**Directions:** What's wanted is a faithful retyping of every entry, pictures excluded.

----- The records

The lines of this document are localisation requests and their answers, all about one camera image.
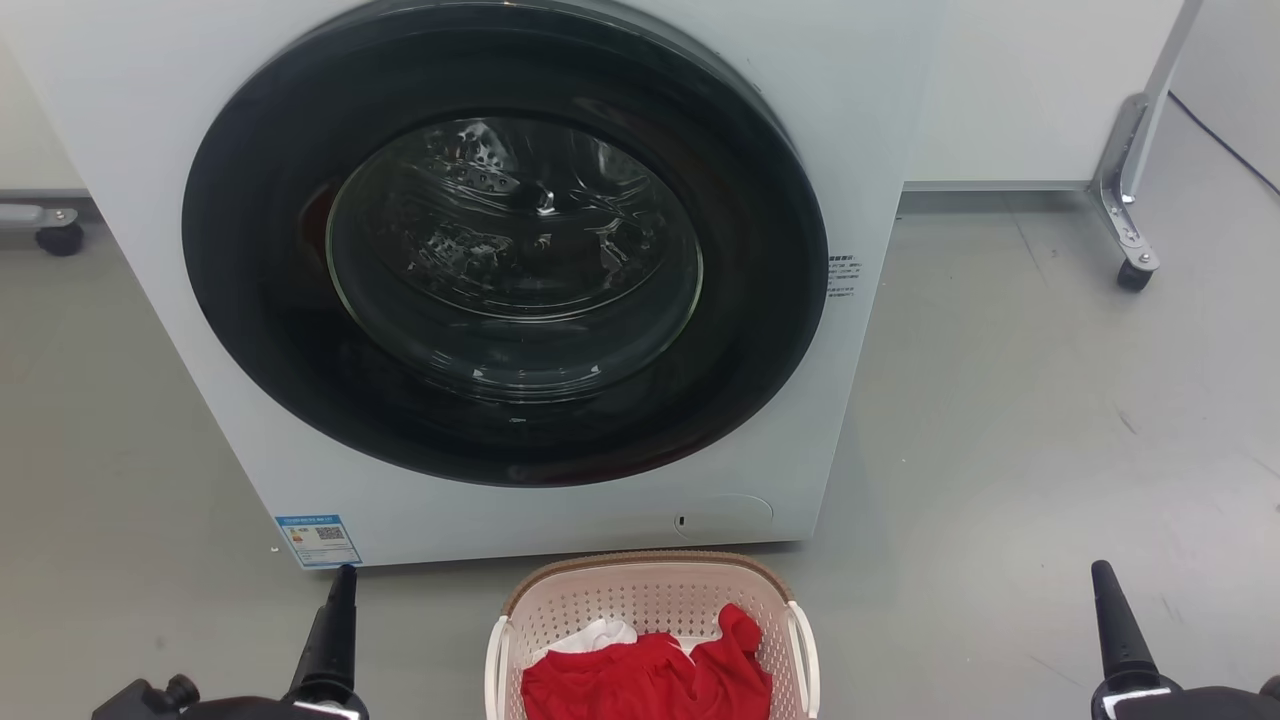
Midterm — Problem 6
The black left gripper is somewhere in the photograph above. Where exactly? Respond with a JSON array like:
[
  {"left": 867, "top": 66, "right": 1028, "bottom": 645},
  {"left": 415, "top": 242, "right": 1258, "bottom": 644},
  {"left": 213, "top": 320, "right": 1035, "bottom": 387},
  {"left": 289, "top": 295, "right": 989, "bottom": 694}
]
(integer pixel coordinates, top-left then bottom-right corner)
[{"left": 92, "top": 565, "right": 369, "bottom": 720}]

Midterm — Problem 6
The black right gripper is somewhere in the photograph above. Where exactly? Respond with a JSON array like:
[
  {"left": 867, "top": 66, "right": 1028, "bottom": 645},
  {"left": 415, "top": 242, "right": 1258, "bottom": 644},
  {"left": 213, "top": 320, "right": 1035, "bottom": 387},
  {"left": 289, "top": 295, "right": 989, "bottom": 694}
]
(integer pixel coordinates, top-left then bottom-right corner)
[{"left": 1091, "top": 561, "right": 1280, "bottom": 720}]

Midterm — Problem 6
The beige perforated laundry basket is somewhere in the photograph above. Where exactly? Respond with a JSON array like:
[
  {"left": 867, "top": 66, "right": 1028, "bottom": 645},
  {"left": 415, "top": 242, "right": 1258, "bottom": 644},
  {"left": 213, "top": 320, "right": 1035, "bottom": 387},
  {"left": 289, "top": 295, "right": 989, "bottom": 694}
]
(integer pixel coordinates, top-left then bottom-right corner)
[{"left": 485, "top": 549, "right": 822, "bottom": 720}]

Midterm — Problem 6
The blue energy label sticker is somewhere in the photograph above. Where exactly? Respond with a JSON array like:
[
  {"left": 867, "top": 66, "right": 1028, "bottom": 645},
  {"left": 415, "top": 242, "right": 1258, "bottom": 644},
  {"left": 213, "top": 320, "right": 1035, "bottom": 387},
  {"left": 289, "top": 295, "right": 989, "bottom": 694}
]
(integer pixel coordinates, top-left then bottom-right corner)
[{"left": 275, "top": 514, "right": 363, "bottom": 570}]

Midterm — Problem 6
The white garment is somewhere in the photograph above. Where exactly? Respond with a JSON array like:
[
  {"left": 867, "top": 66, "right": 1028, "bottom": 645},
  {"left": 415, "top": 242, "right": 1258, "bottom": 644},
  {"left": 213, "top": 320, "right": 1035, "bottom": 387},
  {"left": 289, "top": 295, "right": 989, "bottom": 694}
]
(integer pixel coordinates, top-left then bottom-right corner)
[{"left": 547, "top": 618, "right": 723, "bottom": 659}]

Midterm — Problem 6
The red garment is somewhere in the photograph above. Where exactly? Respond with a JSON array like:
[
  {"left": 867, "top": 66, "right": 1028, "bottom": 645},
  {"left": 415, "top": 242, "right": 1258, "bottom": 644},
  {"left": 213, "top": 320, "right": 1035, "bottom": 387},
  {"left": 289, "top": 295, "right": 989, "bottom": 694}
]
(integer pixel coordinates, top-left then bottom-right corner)
[{"left": 520, "top": 603, "right": 774, "bottom": 720}]

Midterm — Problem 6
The black round washer door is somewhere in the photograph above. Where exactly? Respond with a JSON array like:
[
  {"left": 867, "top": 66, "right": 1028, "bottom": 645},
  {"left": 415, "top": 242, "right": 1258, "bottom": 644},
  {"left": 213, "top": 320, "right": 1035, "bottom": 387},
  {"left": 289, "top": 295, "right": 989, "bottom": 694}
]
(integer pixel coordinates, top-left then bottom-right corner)
[{"left": 181, "top": 0, "right": 830, "bottom": 489}]

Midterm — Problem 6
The white drain filter cover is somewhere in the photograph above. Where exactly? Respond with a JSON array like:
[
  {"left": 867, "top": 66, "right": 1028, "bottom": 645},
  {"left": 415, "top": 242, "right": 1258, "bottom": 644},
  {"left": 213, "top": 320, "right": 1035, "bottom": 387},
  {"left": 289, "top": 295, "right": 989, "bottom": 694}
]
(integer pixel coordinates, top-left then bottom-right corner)
[{"left": 672, "top": 494, "right": 775, "bottom": 542}]

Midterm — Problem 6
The white partition panel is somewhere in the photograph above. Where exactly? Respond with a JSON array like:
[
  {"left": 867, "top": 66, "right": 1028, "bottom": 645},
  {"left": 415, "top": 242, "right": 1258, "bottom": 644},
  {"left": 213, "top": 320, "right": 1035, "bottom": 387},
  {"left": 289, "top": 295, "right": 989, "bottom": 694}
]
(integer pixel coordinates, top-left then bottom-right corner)
[
  {"left": 0, "top": 40, "right": 91, "bottom": 197},
  {"left": 905, "top": 0, "right": 1187, "bottom": 193}
]

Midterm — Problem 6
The white front-load washing machine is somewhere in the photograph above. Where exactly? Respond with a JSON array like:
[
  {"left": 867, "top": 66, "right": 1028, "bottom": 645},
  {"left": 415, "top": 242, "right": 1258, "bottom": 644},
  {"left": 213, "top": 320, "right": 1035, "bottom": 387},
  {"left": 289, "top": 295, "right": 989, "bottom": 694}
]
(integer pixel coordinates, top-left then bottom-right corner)
[{"left": 0, "top": 0, "right": 952, "bottom": 571}]

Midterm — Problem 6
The thin black floor cable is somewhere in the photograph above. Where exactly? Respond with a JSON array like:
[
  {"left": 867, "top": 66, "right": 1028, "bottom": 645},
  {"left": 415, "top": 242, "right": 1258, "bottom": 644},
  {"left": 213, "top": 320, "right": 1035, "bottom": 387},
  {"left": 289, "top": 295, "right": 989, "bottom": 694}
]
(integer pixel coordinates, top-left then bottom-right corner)
[{"left": 1168, "top": 92, "right": 1280, "bottom": 197}]

----------

**Output below:**
The lines of this document are localisation requests and their answers, all about one camera image.
Midterm — Problem 6
The black left gripper is somewhere in the photograph above. Where exactly? Respond with a JSON array like:
[
  {"left": 867, "top": 66, "right": 1028, "bottom": 645},
  {"left": 415, "top": 242, "right": 1258, "bottom": 644},
  {"left": 213, "top": 320, "right": 1035, "bottom": 387},
  {"left": 289, "top": 295, "right": 989, "bottom": 694}
]
(integer pixel coordinates, top-left then bottom-right corner)
[{"left": 92, "top": 565, "right": 369, "bottom": 720}]

Midterm — Problem 6
The black right gripper is somewhere in the photograph above. Where exactly? Respond with a JSON array like:
[
  {"left": 867, "top": 66, "right": 1028, "bottom": 645},
  {"left": 415, "top": 242, "right": 1258, "bottom": 644},
  {"left": 213, "top": 320, "right": 1035, "bottom": 387},
  {"left": 289, "top": 295, "right": 989, "bottom": 694}
]
(integer pixel coordinates, top-left then bottom-right corner)
[{"left": 1091, "top": 561, "right": 1280, "bottom": 720}]

Midterm — Problem 6
The beige perforated laundry basket is somewhere in the photograph above. Where exactly? Respond with a JSON array like:
[
  {"left": 867, "top": 66, "right": 1028, "bottom": 645},
  {"left": 415, "top": 242, "right": 1258, "bottom": 644},
  {"left": 213, "top": 320, "right": 1035, "bottom": 387},
  {"left": 289, "top": 295, "right": 989, "bottom": 694}
]
(integer pixel coordinates, top-left then bottom-right corner)
[{"left": 485, "top": 549, "right": 822, "bottom": 720}]

Midterm — Problem 6
The blue energy label sticker is somewhere in the photograph above. Where exactly? Respond with a JSON array like:
[
  {"left": 867, "top": 66, "right": 1028, "bottom": 645},
  {"left": 415, "top": 242, "right": 1258, "bottom": 644},
  {"left": 213, "top": 320, "right": 1035, "bottom": 387},
  {"left": 289, "top": 295, "right": 989, "bottom": 694}
]
(integer pixel coordinates, top-left then bottom-right corner)
[{"left": 275, "top": 514, "right": 363, "bottom": 570}]

Midterm — Problem 6
The white garment is somewhere in the photograph above. Where exactly? Respond with a JSON array like:
[
  {"left": 867, "top": 66, "right": 1028, "bottom": 645},
  {"left": 415, "top": 242, "right": 1258, "bottom": 644},
  {"left": 213, "top": 320, "right": 1035, "bottom": 387},
  {"left": 289, "top": 295, "right": 989, "bottom": 694}
]
(integer pixel coordinates, top-left then bottom-right corner)
[{"left": 547, "top": 618, "right": 723, "bottom": 659}]

Midterm — Problem 6
The red garment is somewhere in the photograph above. Where exactly? Respond with a JSON array like:
[
  {"left": 867, "top": 66, "right": 1028, "bottom": 645},
  {"left": 415, "top": 242, "right": 1258, "bottom": 644},
  {"left": 213, "top": 320, "right": 1035, "bottom": 387},
  {"left": 289, "top": 295, "right": 989, "bottom": 694}
]
(integer pixel coordinates, top-left then bottom-right corner)
[{"left": 520, "top": 603, "right": 774, "bottom": 720}]

Midterm — Problem 6
The black round washer door is somewhere in the photograph above. Where exactly? Respond with a JSON array like:
[
  {"left": 867, "top": 66, "right": 1028, "bottom": 645},
  {"left": 415, "top": 242, "right": 1258, "bottom": 644},
  {"left": 213, "top": 320, "right": 1035, "bottom": 387},
  {"left": 289, "top": 295, "right": 989, "bottom": 694}
]
(integer pixel coordinates, top-left then bottom-right corner)
[{"left": 181, "top": 0, "right": 830, "bottom": 489}]

Midterm — Problem 6
The white drain filter cover is somewhere in the photograph above. Where exactly? Respond with a JSON array like:
[
  {"left": 867, "top": 66, "right": 1028, "bottom": 645},
  {"left": 415, "top": 242, "right": 1258, "bottom": 644},
  {"left": 213, "top": 320, "right": 1035, "bottom": 387},
  {"left": 289, "top": 295, "right": 989, "bottom": 694}
]
(integer pixel coordinates, top-left then bottom-right corner)
[{"left": 672, "top": 494, "right": 775, "bottom": 542}]

Midterm — Problem 6
The white partition panel is somewhere in the photograph above. Where exactly? Respond with a JSON array like:
[
  {"left": 867, "top": 66, "right": 1028, "bottom": 645},
  {"left": 415, "top": 242, "right": 1258, "bottom": 644},
  {"left": 213, "top": 320, "right": 1035, "bottom": 387},
  {"left": 289, "top": 295, "right": 989, "bottom": 694}
]
(integer pixel coordinates, top-left then bottom-right corner)
[
  {"left": 0, "top": 40, "right": 91, "bottom": 197},
  {"left": 905, "top": 0, "right": 1187, "bottom": 193}
]

Midterm — Problem 6
The white front-load washing machine is somewhere in the photograph above. Where exactly? Respond with a JSON array like:
[
  {"left": 867, "top": 66, "right": 1028, "bottom": 645},
  {"left": 415, "top": 242, "right": 1258, "bottom": 644},
  {"left": 213, "top": 320, "right": 1035, "bottom": 387},
  {"left": 289, "top": 295, "right": 989, "bottom": 694}
]
(integer pixel coordinates, top-left then bottom-right corner)
[{"left": 0, "top": 0, "right": 952, "bottom": 571}]

Midterm — Problem 6
The thin black floor cable is somewhere in the photograph above. Where exactly? Respond with a JSON array like:
[
  {"left": 867, "top": 66, "right": 1028, "bottom": 645},
  {"left": 415, "top": 242, "right": 1258, "bottom": 644},
  {"left": 213, "top": 320, "right": 1035, "bottom": 387},
  {"left": 289, "top": 295, "right": 989, "bottom": 694}
]
(integer pixel coordinates, top-left then bottom-right corner)
[{"left": 1168, "top": 92, "right": 1280, "bottom": 197}]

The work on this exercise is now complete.